The Sacrament of Reconciliation is in crisis. As a result, as one of the most eminent canon lawyers in the Church warns, the flow of mercy through the Church – its most precious commodity – has dried to a trickle
“The Church from time to time ought to examine herself in the mirror of the Gospel” was one of the favourite sayings of Yves Congar, the French Dominican theologian who played an influential role at the Second Vatican Council. The Council, of course, did a great deal of such examination, but the process is a never-ending one. More than 50 years later, in the papacy of Francis, who never ceases to proclaim that “the name of God is mercy”, it may be the right time to let this holy exercise be repeated for what might be called “the sacrament of mercy” – penance, or reconciliation.
Acknowledging that “with the passage of time, there have crept into the rites of the sacraments certain features which have rendered their nature and purpose far from clear to the people of today, some changes have become necessary to adapt them to the needs of our own times” (62), the Council decreed in its Constitution on the Sacred Liturgy, Sacrosanctum Concilium, that “the rite and formulas for the Sacrament of Penance are to be revised so that they more clearly express both the nature and effect of the sacrament” (72).

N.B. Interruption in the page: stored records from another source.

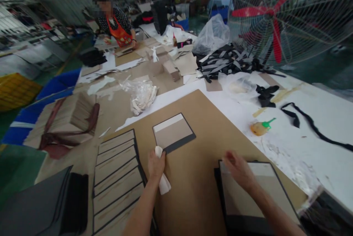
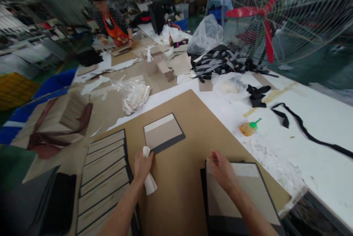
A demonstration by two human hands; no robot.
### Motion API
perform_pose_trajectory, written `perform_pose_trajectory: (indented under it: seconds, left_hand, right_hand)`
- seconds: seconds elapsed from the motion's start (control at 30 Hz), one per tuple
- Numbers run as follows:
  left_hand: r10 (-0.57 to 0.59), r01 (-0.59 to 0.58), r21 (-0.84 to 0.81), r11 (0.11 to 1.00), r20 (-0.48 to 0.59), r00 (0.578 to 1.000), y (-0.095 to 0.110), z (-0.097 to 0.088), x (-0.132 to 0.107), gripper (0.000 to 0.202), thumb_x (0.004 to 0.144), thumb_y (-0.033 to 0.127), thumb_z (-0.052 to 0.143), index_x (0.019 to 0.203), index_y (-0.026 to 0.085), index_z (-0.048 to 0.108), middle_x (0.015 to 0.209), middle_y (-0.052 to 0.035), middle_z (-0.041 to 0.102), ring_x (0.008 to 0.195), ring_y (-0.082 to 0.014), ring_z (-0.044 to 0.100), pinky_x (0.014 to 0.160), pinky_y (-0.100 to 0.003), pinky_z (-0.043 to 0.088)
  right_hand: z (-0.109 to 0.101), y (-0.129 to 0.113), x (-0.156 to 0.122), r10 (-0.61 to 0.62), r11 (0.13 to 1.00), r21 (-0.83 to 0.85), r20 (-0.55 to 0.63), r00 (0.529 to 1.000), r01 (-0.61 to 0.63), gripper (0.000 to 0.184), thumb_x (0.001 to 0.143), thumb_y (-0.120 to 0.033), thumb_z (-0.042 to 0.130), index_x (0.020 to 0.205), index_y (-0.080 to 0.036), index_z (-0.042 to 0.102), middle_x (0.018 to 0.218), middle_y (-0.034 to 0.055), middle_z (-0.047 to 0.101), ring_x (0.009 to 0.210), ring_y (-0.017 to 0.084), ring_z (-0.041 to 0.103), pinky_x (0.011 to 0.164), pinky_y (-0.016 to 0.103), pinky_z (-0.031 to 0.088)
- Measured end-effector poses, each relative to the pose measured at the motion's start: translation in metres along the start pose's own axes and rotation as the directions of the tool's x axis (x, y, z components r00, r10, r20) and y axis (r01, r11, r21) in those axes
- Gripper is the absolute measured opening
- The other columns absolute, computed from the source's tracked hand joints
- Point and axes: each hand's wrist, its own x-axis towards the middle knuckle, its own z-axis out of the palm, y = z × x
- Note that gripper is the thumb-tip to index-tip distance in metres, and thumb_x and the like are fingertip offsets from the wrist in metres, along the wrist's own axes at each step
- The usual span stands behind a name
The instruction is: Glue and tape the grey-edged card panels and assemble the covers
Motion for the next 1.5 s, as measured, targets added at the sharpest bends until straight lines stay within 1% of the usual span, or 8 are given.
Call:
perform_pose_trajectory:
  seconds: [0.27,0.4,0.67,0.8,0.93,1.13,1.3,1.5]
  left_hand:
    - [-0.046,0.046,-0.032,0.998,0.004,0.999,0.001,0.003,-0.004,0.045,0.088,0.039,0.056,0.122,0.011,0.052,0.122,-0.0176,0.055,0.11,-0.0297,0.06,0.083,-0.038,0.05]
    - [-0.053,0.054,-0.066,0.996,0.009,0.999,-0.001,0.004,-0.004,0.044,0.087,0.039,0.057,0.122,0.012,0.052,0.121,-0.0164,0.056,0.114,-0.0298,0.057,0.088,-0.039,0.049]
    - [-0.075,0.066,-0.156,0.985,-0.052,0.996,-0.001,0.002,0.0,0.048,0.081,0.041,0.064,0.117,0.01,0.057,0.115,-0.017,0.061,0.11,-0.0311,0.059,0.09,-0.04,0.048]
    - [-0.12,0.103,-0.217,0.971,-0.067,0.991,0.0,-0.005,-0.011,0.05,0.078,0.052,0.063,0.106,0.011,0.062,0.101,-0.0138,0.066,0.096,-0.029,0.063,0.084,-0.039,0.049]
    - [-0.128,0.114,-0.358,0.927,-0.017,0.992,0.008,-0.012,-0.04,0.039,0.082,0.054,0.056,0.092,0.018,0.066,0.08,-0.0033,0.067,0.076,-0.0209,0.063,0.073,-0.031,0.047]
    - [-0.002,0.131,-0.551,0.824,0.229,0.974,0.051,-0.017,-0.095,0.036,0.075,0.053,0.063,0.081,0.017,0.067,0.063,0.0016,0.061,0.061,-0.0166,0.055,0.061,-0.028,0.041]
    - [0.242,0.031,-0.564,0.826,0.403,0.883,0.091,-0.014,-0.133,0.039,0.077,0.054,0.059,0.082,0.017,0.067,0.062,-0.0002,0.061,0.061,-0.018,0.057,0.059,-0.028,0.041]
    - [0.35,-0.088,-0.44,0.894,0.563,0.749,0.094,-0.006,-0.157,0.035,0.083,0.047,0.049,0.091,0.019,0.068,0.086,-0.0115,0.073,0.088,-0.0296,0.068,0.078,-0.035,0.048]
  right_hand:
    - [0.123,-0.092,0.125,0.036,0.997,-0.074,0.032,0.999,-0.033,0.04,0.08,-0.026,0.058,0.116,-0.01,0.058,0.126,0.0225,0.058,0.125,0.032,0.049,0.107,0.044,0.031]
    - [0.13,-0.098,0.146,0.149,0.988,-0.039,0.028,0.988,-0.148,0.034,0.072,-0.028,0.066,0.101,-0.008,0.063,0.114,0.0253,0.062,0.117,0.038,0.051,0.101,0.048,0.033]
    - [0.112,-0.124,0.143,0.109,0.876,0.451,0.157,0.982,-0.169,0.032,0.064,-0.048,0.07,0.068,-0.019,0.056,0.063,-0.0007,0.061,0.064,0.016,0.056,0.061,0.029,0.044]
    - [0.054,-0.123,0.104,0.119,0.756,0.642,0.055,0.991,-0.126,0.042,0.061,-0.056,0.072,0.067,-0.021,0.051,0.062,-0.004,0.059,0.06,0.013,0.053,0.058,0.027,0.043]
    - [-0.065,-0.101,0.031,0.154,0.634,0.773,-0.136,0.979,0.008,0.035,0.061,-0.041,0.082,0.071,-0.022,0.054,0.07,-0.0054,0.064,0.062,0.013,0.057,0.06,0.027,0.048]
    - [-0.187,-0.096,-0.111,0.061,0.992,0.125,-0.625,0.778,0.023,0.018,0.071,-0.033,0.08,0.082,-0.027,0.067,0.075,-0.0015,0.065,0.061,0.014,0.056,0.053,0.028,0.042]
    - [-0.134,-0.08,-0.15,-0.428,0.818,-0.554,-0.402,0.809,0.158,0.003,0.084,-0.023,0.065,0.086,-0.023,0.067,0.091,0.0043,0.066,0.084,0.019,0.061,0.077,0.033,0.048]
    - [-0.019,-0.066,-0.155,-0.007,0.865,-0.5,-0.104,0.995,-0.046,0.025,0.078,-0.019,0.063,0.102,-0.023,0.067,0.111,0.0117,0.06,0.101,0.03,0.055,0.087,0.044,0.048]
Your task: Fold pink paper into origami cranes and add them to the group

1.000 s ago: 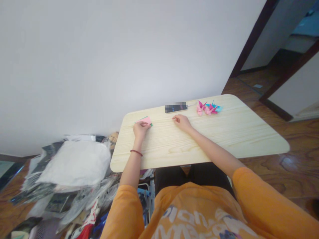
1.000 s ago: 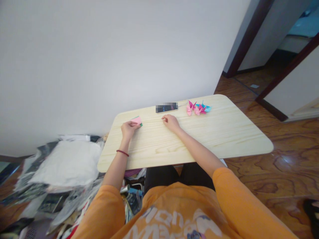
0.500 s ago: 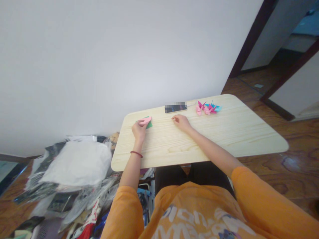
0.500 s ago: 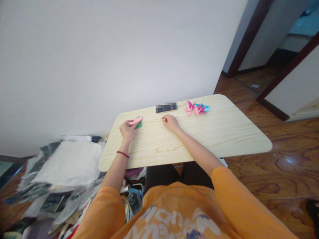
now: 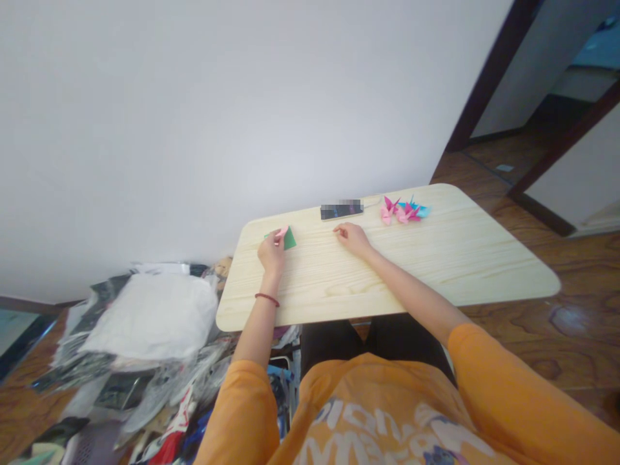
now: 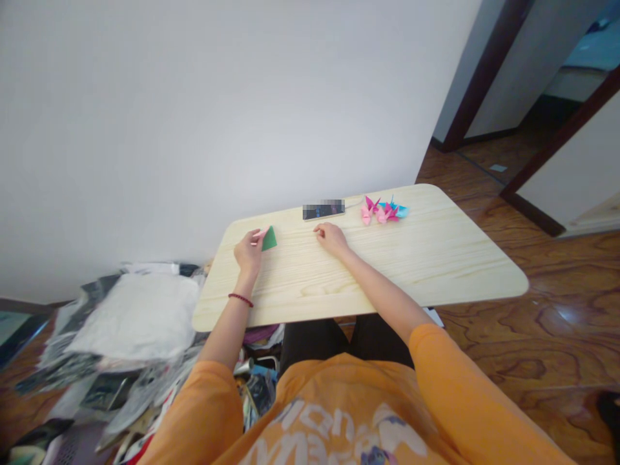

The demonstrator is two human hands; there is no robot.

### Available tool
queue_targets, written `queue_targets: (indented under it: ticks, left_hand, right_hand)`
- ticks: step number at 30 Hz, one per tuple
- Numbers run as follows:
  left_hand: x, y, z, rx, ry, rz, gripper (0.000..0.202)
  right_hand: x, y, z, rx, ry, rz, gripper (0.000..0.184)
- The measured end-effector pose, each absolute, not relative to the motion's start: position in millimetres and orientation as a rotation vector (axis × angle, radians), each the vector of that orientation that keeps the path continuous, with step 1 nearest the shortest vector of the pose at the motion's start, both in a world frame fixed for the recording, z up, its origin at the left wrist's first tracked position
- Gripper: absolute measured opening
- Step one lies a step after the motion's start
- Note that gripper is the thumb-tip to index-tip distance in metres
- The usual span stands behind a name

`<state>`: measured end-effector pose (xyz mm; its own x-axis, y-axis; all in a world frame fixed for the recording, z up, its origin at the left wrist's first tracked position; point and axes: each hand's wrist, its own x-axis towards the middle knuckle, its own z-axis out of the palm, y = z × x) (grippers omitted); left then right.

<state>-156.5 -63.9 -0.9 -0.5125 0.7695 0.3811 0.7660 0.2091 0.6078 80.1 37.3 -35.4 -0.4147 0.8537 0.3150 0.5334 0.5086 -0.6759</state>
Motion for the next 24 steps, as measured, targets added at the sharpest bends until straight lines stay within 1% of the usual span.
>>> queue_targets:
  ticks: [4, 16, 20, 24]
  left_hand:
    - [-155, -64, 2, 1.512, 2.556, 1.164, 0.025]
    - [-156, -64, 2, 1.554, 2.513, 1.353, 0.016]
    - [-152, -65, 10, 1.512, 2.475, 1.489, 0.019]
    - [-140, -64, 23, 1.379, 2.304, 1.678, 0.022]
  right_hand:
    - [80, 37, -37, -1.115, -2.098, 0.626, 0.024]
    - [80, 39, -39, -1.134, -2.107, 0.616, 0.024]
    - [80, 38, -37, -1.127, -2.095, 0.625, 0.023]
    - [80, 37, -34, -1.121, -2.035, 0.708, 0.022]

In other words, the Council made it clear that it judged that the present external rite and formulas are inadequate expressions of the internal gift of grace, and it therefore mandated the Church to search for a better framework for the administration of the sacrament. “Every scribe who has been trained for the kingdom of heaven is like a householder who brings out of his treasure what is new and what is old” (Matthew 13:52). In this spirit, I would like to reflect on the present state of the Sacrament of Penance, to explore what we might find in the tradition of the Church that might help us refresh and renew the sacrament for the needs of the faithful today, and to suggest what kind of changes to the rite and formulas might make God’s prodigality more manifest than the present ones do.